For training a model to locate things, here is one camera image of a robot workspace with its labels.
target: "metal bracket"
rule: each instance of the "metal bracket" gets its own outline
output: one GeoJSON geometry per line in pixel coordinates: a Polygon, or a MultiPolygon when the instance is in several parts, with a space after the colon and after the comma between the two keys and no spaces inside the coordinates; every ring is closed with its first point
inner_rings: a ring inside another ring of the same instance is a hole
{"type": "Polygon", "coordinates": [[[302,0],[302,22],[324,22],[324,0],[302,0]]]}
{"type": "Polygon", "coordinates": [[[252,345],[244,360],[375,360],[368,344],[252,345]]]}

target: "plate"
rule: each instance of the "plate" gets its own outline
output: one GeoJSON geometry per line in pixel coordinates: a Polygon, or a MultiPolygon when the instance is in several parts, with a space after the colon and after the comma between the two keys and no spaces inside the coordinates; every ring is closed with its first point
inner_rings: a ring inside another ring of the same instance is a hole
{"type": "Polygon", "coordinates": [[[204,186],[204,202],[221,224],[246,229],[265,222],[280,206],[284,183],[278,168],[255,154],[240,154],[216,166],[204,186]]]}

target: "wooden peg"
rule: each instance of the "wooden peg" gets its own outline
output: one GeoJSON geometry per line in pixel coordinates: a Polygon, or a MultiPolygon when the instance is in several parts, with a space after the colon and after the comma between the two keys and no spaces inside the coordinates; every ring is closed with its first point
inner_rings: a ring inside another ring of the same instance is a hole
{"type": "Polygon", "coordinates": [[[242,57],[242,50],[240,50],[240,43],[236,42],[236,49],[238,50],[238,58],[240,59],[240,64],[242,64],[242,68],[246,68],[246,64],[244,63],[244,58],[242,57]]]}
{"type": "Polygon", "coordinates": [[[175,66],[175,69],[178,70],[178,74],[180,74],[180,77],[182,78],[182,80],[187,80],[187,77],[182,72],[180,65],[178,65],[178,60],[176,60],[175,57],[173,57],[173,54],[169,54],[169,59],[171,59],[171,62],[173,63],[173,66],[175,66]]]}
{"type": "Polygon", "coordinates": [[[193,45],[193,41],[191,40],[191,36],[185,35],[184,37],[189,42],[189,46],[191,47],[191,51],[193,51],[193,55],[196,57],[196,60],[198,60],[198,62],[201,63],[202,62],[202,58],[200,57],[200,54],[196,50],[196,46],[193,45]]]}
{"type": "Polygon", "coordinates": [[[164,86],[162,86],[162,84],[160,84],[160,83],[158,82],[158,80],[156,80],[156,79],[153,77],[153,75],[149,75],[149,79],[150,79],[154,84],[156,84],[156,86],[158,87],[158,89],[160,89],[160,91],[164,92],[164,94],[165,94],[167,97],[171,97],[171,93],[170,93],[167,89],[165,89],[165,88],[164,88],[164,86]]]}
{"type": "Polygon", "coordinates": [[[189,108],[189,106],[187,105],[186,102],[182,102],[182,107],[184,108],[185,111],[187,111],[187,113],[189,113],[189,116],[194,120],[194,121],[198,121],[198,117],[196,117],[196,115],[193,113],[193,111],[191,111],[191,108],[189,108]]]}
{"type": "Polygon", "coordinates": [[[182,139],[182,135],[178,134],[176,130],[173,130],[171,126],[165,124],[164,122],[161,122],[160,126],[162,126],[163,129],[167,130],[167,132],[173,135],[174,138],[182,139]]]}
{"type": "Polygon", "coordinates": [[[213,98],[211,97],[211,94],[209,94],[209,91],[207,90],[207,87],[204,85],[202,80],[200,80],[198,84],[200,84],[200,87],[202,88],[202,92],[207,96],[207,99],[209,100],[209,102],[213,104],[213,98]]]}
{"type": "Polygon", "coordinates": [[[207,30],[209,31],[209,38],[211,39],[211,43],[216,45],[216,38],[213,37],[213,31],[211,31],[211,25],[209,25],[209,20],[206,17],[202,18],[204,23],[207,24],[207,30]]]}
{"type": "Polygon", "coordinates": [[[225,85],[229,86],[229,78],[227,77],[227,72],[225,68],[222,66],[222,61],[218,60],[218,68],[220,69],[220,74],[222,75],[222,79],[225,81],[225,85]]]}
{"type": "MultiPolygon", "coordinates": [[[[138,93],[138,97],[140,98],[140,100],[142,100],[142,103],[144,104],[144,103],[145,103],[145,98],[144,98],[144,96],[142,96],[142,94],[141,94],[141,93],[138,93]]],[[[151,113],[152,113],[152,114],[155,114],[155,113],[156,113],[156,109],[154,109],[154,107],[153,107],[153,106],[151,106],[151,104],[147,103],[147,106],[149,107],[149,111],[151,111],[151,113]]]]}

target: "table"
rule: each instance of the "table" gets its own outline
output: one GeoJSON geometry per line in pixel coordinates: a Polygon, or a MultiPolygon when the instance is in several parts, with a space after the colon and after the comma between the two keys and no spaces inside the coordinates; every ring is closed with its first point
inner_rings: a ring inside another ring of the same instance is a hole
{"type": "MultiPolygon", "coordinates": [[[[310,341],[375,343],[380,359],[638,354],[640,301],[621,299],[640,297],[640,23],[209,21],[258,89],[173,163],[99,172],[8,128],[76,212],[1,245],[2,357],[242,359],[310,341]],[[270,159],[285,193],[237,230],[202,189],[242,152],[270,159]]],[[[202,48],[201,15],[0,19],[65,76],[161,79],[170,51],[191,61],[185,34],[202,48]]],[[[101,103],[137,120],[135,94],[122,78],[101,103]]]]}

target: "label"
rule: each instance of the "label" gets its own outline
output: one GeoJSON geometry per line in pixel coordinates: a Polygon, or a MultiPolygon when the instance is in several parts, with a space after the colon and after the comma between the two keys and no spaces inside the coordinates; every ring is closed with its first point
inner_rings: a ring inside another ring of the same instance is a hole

* _EXERCISE REQUIREMENTS_
Would you reproduce all the entries exactly?

* _YOUR SOLUTION_
For training a model to locate things, here is one camera image of a robot workspace with its labels.
target: "metal bracket"
rule: each instance of the "metal bracket" gets its own outline
output: one GeoJSON geometry per line in pixel coordinates: a Polygon, or a MultiPolygon when the instance is in several parts, with a space after the colon and after the comma between the two keys and no spaces inside the coordinates; every ring is closed with its first point
inner_rings: a ring inside another ring of the same instance is a hole
{"type": "Polygon", "coordinates": [[[302,0],[302,22],[324,22],[324,0],[302,0]]]}
{"type": "Polygon", "coordinates": [[[252,345],[244,360],[375,360],[368,344],[252,345]]]}

target: "plate"
rule: each instance of the "plate" gets its own outline
output: one GeoJSON geometry per line in pixel coordinates: a Polygon, or a MultiPolygon when the instance is in several parts, with a space after the colon and after the comma between the two keys and no spaces inside the coordinates; every ring is closed with its first point
inner_rings: a ring inside another ring of the same instance is a hole
{"type": "Polygon", "coordinates": [[[204,186],[204,202],[221,224],[246,229],[265,222],[280,206],[284,183],[278,168],[255,154],[240,154],[216,166],[204,186]]]}

target: "wooden peg"
rule: each instance of the "wooden peg" gets its own outline
output: one GeoJSON geometry per line in pixel coordinates: a Polygon, or a MultiPolygon when the instance is in several parts, with a space after the colon and after the comma between the two keys and no spaces inside the coordinates; every ring is closed with its first point
inner_rings: a ring inside another ring of the same instance is a hole
{"type": "Polygon", "coordinates": [[[242,57],[242,50],[240,50],[240,43],[236,42],[236,49],[238,50],[238,58],[240,59],[240,64],[242,64],[242,68],[246,68],[246,64],[244,63],[244,58],[242,57]]]}
{"type": "Polygon", "coordinates": [[[175,66],[175,69],[178,70],[178,74],[180,74],[180,77],[182,78],[182,80],[187,80],[187,77],[182,72],[180,65],[178,65],[178,60],[176,60],[175,57],[173,57],[173,54],[169,54],[169,59],[171,59],[171,62],[173,63],[173,66],[175,66]]]}
{"type": "Polygon", "coordinates": [[[193,45],[193,41],[191,40],[191,36],[185,35],[184,37],[189,42],[189,46],[191,47],[191,51],[193,51],[193,55],[196,57],[196,60],[198,60],[198,62],[201,63],[202,62],[202,58],[200,57],[200,54],[196,50],[196,46],[193,45]]]}
{"type": "Polygon", "coordinates": [[[164,86],[162,86],[162,84],[160,84],[160,83],[158,82],[158,80],[156,80],[156,79],[153,77],[153,75],[149,75],[149,79],[150,79],[154,84],[156,84],[156,86],[158,87],[158,89],[160,89],[160,91],[164,92],[164,94],[165,94],[167,97],[171,97],[171,93],[170,93],[167,89],[165,89],[165,88],[164,88],[164,86]]]}
{"type": "Polygon", "coordinates": [[[189,108],[189,106],[187,105],[186,102],[182,102],[182,107],[184,108],[185,111],[187,111],[187,113],[189,113],[189,116],[194,120],[194,121],[198,121],[198,117],[196,117],[196,115],[193,113],[193,111],[191,111],[191,108],[189,108]]]}
{"type": "Polygon", "coordinates": [[[182,139],[182,135],[178,134],[176,130],[173,130],[171,126],[165,124],[164,122],[161,122],[160,126],[162,126],[163,129],[167,130],[167,132],[173,135],[174,138],[182,139]]]}
{"type": "Polygon", "coordinates": [[[213,98],[211,97],[211,94],[209,94],[209,91],[207,90],[207,87],[204,85],[202,80],[200,80],[198,84],[200,84],[200,87],[202,88],[202,92],[207,96],[207,99],[209,100],[209,102],[213,104],[213,98]]]}
{"type": "Polygon", "coordinates": [[[207,30],[209,31],[209,38],[211,39],[211,43],[216,45],[216,38],[213,37],[213,31],[211,31],[211,25],[209,25],[209,20],[206,17],[202,18],[204,23],[207,24],[207,30]]]}
{"type": "Polygon", "coordinates": [[[225,85],[229,86],[229,78],[227,77],[227,72],[225,68],[222,66],[222,61],[218,60],[218,68],[220,69],[220,74],[222,75],[222,79],[225,81],[225,85]]]}
{"type": "MultiPolygon", "coordinates": [[[[138,93],[138,97],[140,98],[140,100],[142,100],[142,103],[144,104],[144,103],[145,103],[145,98],[144,98],[144,96],[142,96],[142,94],[141,94],[141,93],[138,93]]],[[[151,113],[152,113],[152,114],[155,114],[155,113],[156,113],[156,109],[154,109],[154,107],[153,107],[153,106],[151,106],[151,104],[147,103],[147,106],[149,107],[149,111],[151,111],[151,113]]]]}

target: "table"
rule: each instance of the "table" gets its own outline
output: one GeoJSON geometry per line in pixel coordinates: a Polygon, or a MultiPolygon when the instance is in several parts, with a space after the colon and after the comma between the two keys and no spaces inside the coordinates; every ring is closed with its first point
inner_rings: a ring inside another ring of the same instance is a hole
{"type": "MultiPolygon", "coordinates": [[[[310,341],[375,343],[380,359],[638,354],[640,301],[621,299],[640,297],[640,23],[209,21],[258,89],[173,163],[99,172],[8,128],[76,212],[1,245],[2,357],[242,359],[310,341]],[[270,159],[285,193],[237,230],[202,189],[242,152],[270,159]]],[[[202,48],[201,15],[0,19],[65,76],[161,79],[170,51],[191,61],[185,34],[202,48]]],[[[101,103],[137,120],[135,94],[122,78],[101,103]]]]}

target: "label"
rule: each instance of the "label" gets its own outline
output: one GeoJSON geometry per line in pixel coordinates: a Polygon, or a MultiPolygon when the instance is in several parts, with a space after the colon and after the comma between the two keys and no spaces inside the coordinates; every ring is closed with its first point
inner_rings: a ring inside another ring of the same instance is a hole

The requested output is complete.